(Data extracted from a collection)

◇ ◇ ◇ ◇ ◇ ◇ ◇

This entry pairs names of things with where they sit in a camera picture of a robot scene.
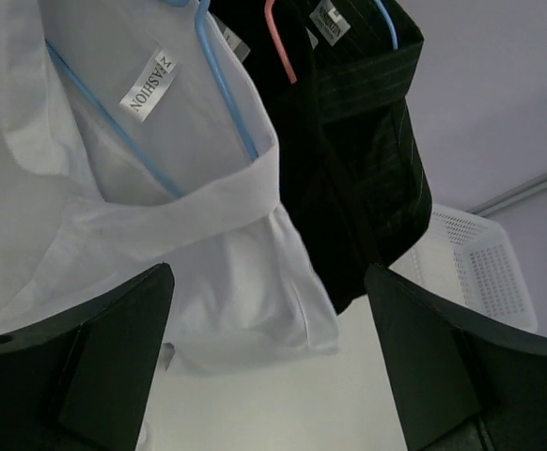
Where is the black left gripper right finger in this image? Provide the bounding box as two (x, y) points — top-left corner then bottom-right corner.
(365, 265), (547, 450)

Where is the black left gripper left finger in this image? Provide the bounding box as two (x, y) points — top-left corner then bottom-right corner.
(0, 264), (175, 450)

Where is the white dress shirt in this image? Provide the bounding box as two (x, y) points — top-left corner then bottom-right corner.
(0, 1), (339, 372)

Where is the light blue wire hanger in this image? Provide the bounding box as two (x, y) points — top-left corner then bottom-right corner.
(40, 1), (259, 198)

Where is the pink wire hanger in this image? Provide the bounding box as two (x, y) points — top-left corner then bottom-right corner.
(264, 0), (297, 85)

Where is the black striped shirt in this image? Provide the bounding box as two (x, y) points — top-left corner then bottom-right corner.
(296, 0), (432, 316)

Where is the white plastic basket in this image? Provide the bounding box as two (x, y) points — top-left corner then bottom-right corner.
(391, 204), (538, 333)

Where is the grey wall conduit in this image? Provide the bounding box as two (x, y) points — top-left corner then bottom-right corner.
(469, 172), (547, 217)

◇ ◇ ◇ ◇ ◇ ◇ ◇

▶ Exercise details
Pictures aside, retype the entries above exactly as they are.

▶ Answer for this exercise
This entry pairs names of things with where they sit in a camera picture of a robot scene.
Where is the black left gripper right finger in this image? Provide the bounding box as two (x, y) points — top-left corner then bottom-right corner.
(365, 265), (547, 450)

Where is the black left gripper left finger in this image? Provide the bounding box as two (x, y) points — top-left corner then bottom-right corner.
(0, 264), (175, 450)

Where is the white dress shirt in this image? Provide the bounding box as two (x, y) points — top-left corner then bottom-right corner.
(0, 1), (339, 372)

Where is the light blue wire hanger in this image? Provide the bounding box as two (x, y) points — top-left corner then bottom-right corner.
(40, 1), (259, 198)

Where is the pink wire hanger in this image? Provide the bounding box as two (x, y) points — top-left corner then bottom-right corner.
(264, 0), (297, 85)

Where is the black striped shirt in this image? Provide the bounding box as two (x, y) points — top-left corner then bottom-right corner.
(296, 0), (432, 316)

Where is the white plastic basket in this image? Provide the bounding box as two (x, y) points — top-left corner then bottom-right corner.
(391, 204), (538, 333)

Where is the grey wall conduit in this image? Provide the bounding box as two (x, y) points — top-left corner then bottom-right corner.
(469, 172), (547, 217)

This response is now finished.